The water molecules form a lattice which encloses the gas molecules.
From Maslin et al (2010).


Water depths on the Barents Sea’s continental shelf go down to 500 metres. Seabed temperatures can be 0°C or lower. That means the thickness of the GHSZ may be anything from a few tens of metres to 400 metres, depending on gas composition and geothermal gradient (figure 8.5, based on Chand et al, 2012).17 18

17 Chand, S, Thorsnes, T, Rise, L, Brunstad, H, Stoddart, D, Bøe, R, Lågstad, P and Svolsbru, T (2012). “Multiple episodes of fluid flow in the SW Barents Sea (Loppa High) evidenced by gas flares, pockmarks and gas hydrate accumulation”. Earth and Planetary Science Letters, pp 331–332, 305-314.

18 Maslin, M, Owen, M, Betts, R, Day, S, Dunkley Jones, T and Ridgwell, A (2010). “Gas hydrates: past and future geohazard?” Philosophical Transactions of the Royal Society A: Mathematical, Physical and Engineering Sciences 368, pp 2369-2393.

Figure 8.5 presents the thickness of the GHSZ. Its thickest extent in the south-western Barents Sea coincides with the deepest part of the continental shelf there. In this area, gas hydrates could act as a cap over hydrocarbons in shallow reservoirs. They have been found on the Vestnes Ridge west of Spitsbergen, and good indications of methane hydrates exist in the Bjørnøya Basin.

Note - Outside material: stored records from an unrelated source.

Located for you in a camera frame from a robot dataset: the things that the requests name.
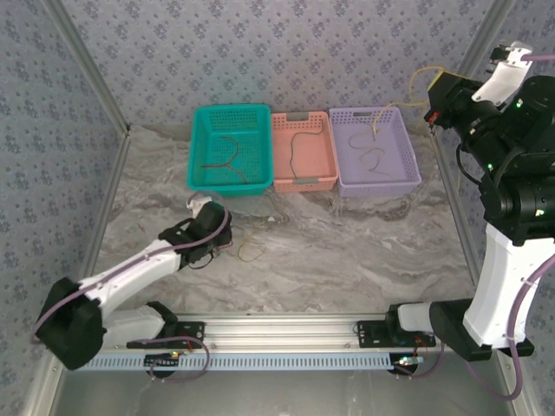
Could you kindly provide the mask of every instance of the brown cord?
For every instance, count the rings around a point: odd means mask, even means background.
[[[239,175],[245,183],[248,183],[248,181],[246,180],[245,175],[239,169],[236,169],[235,167],[231,166],[231,163],[235,160],[235,158],[239,154],[239,143],[231,136],[221,136],[221,139],[231,140],[233,143],[235,143],[235,146],[236,146],[237,150],[235,151],[233,156],[231,156],[231,158],[225,163],[218,163],[218,164],[214,164],[214,165],[203,165],[201,167],[205,168],[205,169],[213,169],[213,168],[218,168],[218,167],[227,167],[228,169],[231,169],[237,175]]]

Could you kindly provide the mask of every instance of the wall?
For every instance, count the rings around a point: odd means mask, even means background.
[[[0,2],[0,414],[21,411],[51,284],[76,276],[119,138],[35,0]]]
[[[188,122],[216,103],[407,100],[415,69],[457,67],[491,1],[63,2],[127,120],[149,124]]]
[[[555,53],[553,36],[555,33],[555,4],[552,0],[519,1],[507,17],[496,43],[509,44],[520,40],[533,46],[534,53]],[[555,75],[555,62],[534,63],[530,75]],[[446,147],[452,149],[458,144],[454,133],[445,136]],[[464,158],[469,172],[479,178],[480,169],[469,158]],[[460,179],[459,194],[464,206],[473,239],[480,257],[486,253],[486,222],[477,187],[467,179]],[[549,273],[539,285],[532,310],[528,318],[527,333],[536,345],[536,353],[530,365],[536,381],[541,405],[545,414],[555,414],[555,274]]]

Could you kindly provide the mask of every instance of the wire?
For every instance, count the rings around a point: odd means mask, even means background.
[[[208,264],[210,264],[212,262],[212,260],[214,259],[214,255],[212,253],[210,253],[210,260],[208,260],[208,262],[206,262],[206,264],[203,264],[202,266],[199,267],[193,267],[191,264],[188,264],[187,266],[189,266],[189,269],[191,270],[202,270],[204,269]]]
[[[436,71],[441,71],[438,75],[440,75],[443,72],[446,72],[445,68],[440,67],[439,65],[433,65],[433,66],[429,66],[429,67],[422,67],[422,68],[416,69],[416,71],[413,72],[413,74],[410,76],[410,81],[408,82],[408,96],[410,97],[411,101],[416,100],[415,93],[414,93],[414,90],[413,90],[413,85],[415,83],[416,76],[418,74],[421,74],[424,71],[429,71],[431,69],[436,70]],[[435,83],[436,79],[437,79],[437,76],[432,80],[432,82],[428,86],[428,89]]]
[[[241,250],[247,245],[247,244],[251,244],[254,245],[255,247],[258,247],[260,249],[260,252],[254,257],[251,258],[249,260],[245,260],[242,256],[241,256]],[[253,243],[251,241],[244,241],[243,243],[241,243],[241,245],[239,246],[239,248],[237,249],[237,258],[239,260],[241,260],[243,263],[252,263],[255,260],[258,260],[261,256],[263,256],[264,254],[266,254],[266,251],[268,250],[268,247],[266,246],[266,244],[264,243]]]
[[[368,168],[369,172],[377,173],[377,174],[379,174],[379,175],[385,175],[385,176],[388,176],[389,178],[391,178],[392,180],[395,180],[395,178],[393,178],[389,173],[380,172],[380,171],[377,171],[377,170],[376,170],[377,167],[380,165],[380,162],[382,161],[382,155],[381,155],[380,153],[378,153],[377,161],[376,161],[376,163],[375,163],[375,165],[374,165],[373,167],[368,167],[368,166],[366,165],[366,163],[364,162],[364,158],[365,158],[366,156],[368,156],[369,154],[371,154],[371,153],[373,153],[373,152],[381,152],[383,155],[385,155],[385,150],[383,150],[381,147],[377,147],[377,146],[371,146],[371,147],[367,147],[367,146],[354,146],[354,145],[351,143],[351,141],[352,141],[355,137],[361,136],[361,135],[366,134],[366,133],[367,133],[367,132],[364,131],[364,132],[360,132],[360,133],[351,134],[351,136],[350,136],[349,139],[347,140],[347,144],[348,144],[349,147],[352,148],[352,149],[356,149],[356,150],[366,150],[366,151],[367,151],[367,152],[361,154],[360,157],[358,158],[358,160],[361,162],[362,165],[364,165],[365,167]],[[372,140],[375,141],[375,135],[374,135],[374,134],[372,134]]]
[[[159,254],[168,252],[168,251],[175,251],[175,250],[184,250],[184,249],[191,249],[193,247],[198,247],[199,245],[202,245],[204,243],[208,243],[210,240],[212,240],[213,238],[217,237],[223,230],[224,228],[227,226],[227,220],[229,219],[229,211],[227,210],[227,208],[224,205],[224,200],[215,192],[210,192],[210,191],[203,191],[202,193],[210,193],[212,194],[222,205],[222,207],[224,208],[224,218],[222,220],[222,224],[219,225],[219,227],[210,235],[201,238],[200,240],[197,241],[193,241],[192,243],[186,243],[186,244],[178,244],[178,245],[170,245],[167,247],[161,247],[159,249],[156,250],[152,250],[150,252],[148,252],[147,254],[145,254],[144,256],[141,257],[136,257],[135,259],[123,264],[122,266],[118,267],[117,269],[107,273],[101,280],[99,280],[98,282],[95,283],[91,283],[87,286],[84,286],[82,288],[80,288],[79,290],[77,290],[76,292],[72,293],[69,296],[64,297],[63,299],[61,299],[61,301],[55,303],[49,310],[47,310],[44,315],[42,315],[35,324],[35,327],[33,327],[32,333],[31,333],[31,342],[33,343],[37,343],[37,340],[35,338],[36,332],[41,328],[41,326],[62,306],[68,304],[69,302],[73,301],[74,299],[78,298],[81,295],[84,295],[85,293],[89,292],[92,289],[97,288],[98,286],[102,286],[104,283],[109,282],[110,280],[114,279],[115,277],[119,276],[121,273],[133,268],[134,266],[136,266],[137,264],[140,264],[146,260],[149,260],[150,257],[154,257],[154,256],[158,256]],[[187,203],[190,203],[197,195],[199,195],[200,192],[195,192],[187,201]]]
[[[485,381],[480,378],[480,375],[476,372],[476,370],[470,365],[469,362],[466,362],[468,371],[474,377],[478,384],[489,393],[493,394],[498,399],[504,401],[515,400],[519,397],[520,393],[522,392],[522,386],[524,384],[524,380],[522,378],[522,366],[520,364],[519,358],[519,351],[517,350],[517,344],[514,340],[514,331],[516,330],[517,326],[517,318],[519,316],[520,307],[522,306],[522,302],[524,301],[528,290],[555,264],[555,254],[545,260],[525,281],[522,287],[519,290],[519,293],[514,298],[513,306],[511,307],[511,312],[509,313],[509,321],[507,323],[506,328],[506,338],[509,344],[509,350],[511,351],[511,357],[513,358],[513,366],[514,372],[516,373],[516,383],[514,386],[514,390],[512,393],[508,395],[501,394],[495,391],[492,387],[488,386]]]
[[[289,159],[289,166],[291,166],[291,171],[293,172],[293,176],[295,177],[295,179],[297,179],[297,174],[295,173],[295,169],[293,169],[293,152],[294,152],[294,147],[293,147],[293,140],[299,135],[299,134],[311,134],[313,136],[318,136],[320,134],[323,133],[323,121],[321,121],[322,123],[322,128],[320,129],[320,131],[318,133],[313,133],[313,132],[296,132],[295,134],[293,134],[293,137],[291,138],[291,159]]]
[[[235,160],[235,158],[237,158],[237,155],[239,154],[239,143],[231,136],[221,136],[221,139],[231,140],[235,144],[236,150],[235,150],[235,153],[233,154],[233,156],[231,156],[231,158],[228,161],[226,161],[225,163],[218,163],[218,164],[213,164],[213,165],[202,165],[201,167],[205,168],[205,169],[227,167],[228,169],[231,169],[237,175],[239,175],[245,183],[248,183],[248,181],[246,180],[245,175],[239,169],[231,166],[231,163]]]
[[[426,342],[424,342],[424,340],[420,336],[415,337],[415,342],[416,342],[416,345],[420,344],[426,349],[426,352],[424,353],[424,361],[427,360],[428,359],[428,345],[426,344]],[[415,348],[415,356],[416,356],[417,353],[418,353],[418,347]]]
[[[401,366],[393,366],[396,370],[401,371],[402,373],[405,373],[406,375],[408,375],[411,379],[415,379],[415,380],[419,380],[419,379],[425,379],[426,377],[429,377],[430,375],[432,375],[433,373],[435,373],[437,371],[437,369],[440,367],[441,362],[443,361],[443,356],[445,353],[445,343],[442,342],[441,343],[441,349],[440,349],[440,354],[437,356],[437,360],[435,361],[434,365],[425,373],[422,374],[412,374],[410,371],[408,371],[406,368],[403,368]]]
[[[152,377],[153,380],[160,380],[161,382],[165,383],[187,383],[189,381],[193,381],[193,380],[197,380],[200,377],[202,377],[203,375],[205,375],[208,372],[208,366],[210,365],[210,351],[208,350],[208,347],[206,346],[206,344],[201,341],[198,338],[194,338],[192,336],[188,336],[188,335],[180,335],[180,336],[168,336],[167,338],[155,338],[153,340],[137,340],[135,342],[139,342],[141,344],[159,344],[161,342],[174,342],[174,341],[183,341],[183,343],[187,343],[187,345],[190,346],[190,342],[195,343],[197,345],[199,345],[202,349],[205,350],[206,353],[206,359],[205,359],[205,364],[204,366],[202,366],[202,368],[193,375],[190,375],[188,377],[179,377],[179,378],[172,378],[172,379],[161,379],[159,377],[156,377],[156,375],[154,375],[154,368],[156,367],[156,364],[158,364],[160,361],[163,361],[163,359],[159,359],[159,360],[154,360],[153,363],[150,365],[150,369],[149,369],[149,374]]]
[[[451,75],[455,75],[458,76],[460,78],[464,78],[465,80],[469,80],[470,78],[468,78],[465,75],[461,75],[461,74],[457,74],[455,72],[451,72],[451,71],[447,71],[445,68],[439,66],[439,65],[432,65],[432,66],[428,66],[428,67],[422,67],[419,69],[416,69],[415,72],[413,72],[413,74],[410,76],[410,81],[408,82],[408,95],[410,97],[411,101],[416,100],[414,91],[413,91],[413,84],[415,83],[415,79],[416,76],[424,71],[428,71],[428,70],[436,70],[436,71],[441,71],[429,84],[428,84],[428,90],[435,84],[435,82],[438,80],[438,78],[440,77],[440,75],[442,73],[446,73],[446,74],[451,74]],[[385,106],[382,111],[377,115],[377,117],[374,119],[374,122],[372,123],[372,130],[374,131],[374,134],[377,134],[377,129],[375,128],[377,122],[379,119],[381,119],[381,117],[383,116],[383,113],[385,113],[385,111],[392,107],[392,106],[406,106],[406,107],[419,107],[419,106],[424,106],[428,104],[428,100],[423,100],[423,101],[417,101],[417,102],[400,102],[400,101],[395,101],[395,102],[390,102],[387,106]]]
[[[374,121],[372,122],[372,130],[374,130],[374,134],[378,134],[378,131],[375,128],[375,126],[376,126],[378,120],[381,119],[383,114],[388,110],[388,108],[393,107],[393,106],[419,107],[419,106],[424,106],[426,104],[428,104],[428,100],[419,101],[419,102],[401,102],[401,101],[390,102],[387,106],[382,108],[382,111],[380,111],[380,113],[378,113],[378,115],[375,117]]]
[[[503,175],[505,174],[505,172],[506,172],[507,168],[509,167],[509,165],[511,164],[511,162],[517,156],[520,156],[525,151],[526,150],[524,150],[522,147],[516,146],[511,150],[511,152],[509,152],[507,154],[507,156],[505,156],[505,159],[501,163],[501,166],[499,167],[499,169],[497,171],[495,171],[495,175],[493,176],[493,184],[495,185],[496,188],[499,188],[501,178],[503,178]]]
[[[546,54],[546,55],[523,55],[520,57],[521,61],[532,61],[532,62],[539,62],[539,61],[555,61],[555,54]]]
[[[460,160],[460,150],[462,148],[462,144],[460,143],[457,146],[457,149],[455,150],[454,154],[457,158],[457,166],[459,167],[460,173],[462,173],[463,175],[465,175],[465,178],[467,178],[469,181],[471,181],[473,184],[480,186],[481,183],[479,180],[477,180],[474,176],[472,176],[470,173],[467,172],[467,170],[465,169],[465,167],[462,165],[462,161]]]

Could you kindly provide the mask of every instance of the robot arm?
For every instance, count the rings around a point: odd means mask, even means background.
[[[530,68],[521,58],[530,52],[518,42],[498,47],[486,83],[442,74],[428,90],[425,120],[452,128],[483,171],[475,182],[488,222],[486,258],[474,299],[402,305],[398,319],[403,330],[431,330],[467,361],[489,359],[492,348],[507,351],[517,294],[555,253],[555,78],[534,76],[520,87]],[[521,356],[533,352],[525,325],[536,288],[520,306],[511,339]]]
[[[213,257],[215,249],[232,241],[231,215],[225,208],[209,198],[193,201],[192,208],[193,218],[161,232],[122,264],[77,283],[66,277],[53,285],[34,334],[68,369],[85,365],[102,345],[156,337],[168,312],[163,306],[114,310],[149,284]]]

The NPD is involved in a number of projects related to research on gas hydrates, in collaboration with the Centre for Arctic Gas Hydrate, Environment and Climate (Cage) at the University of Tromsø – the Arctic University of Norway (UiT). Attention in recent years has concentrated on understanding how gas hydrates affect petroleum systems and pressure.

No commercial method has so far been found for producing gas hydrates, but research into such solutions is being pursued internationally.


Figure 8.5 Thickness of the gas hydrate stability zone in the Barents Sea. Based on Chand et al, 2012

Figure 8.5
Thickness of the gas hydrate stability zone in the Barents Sea.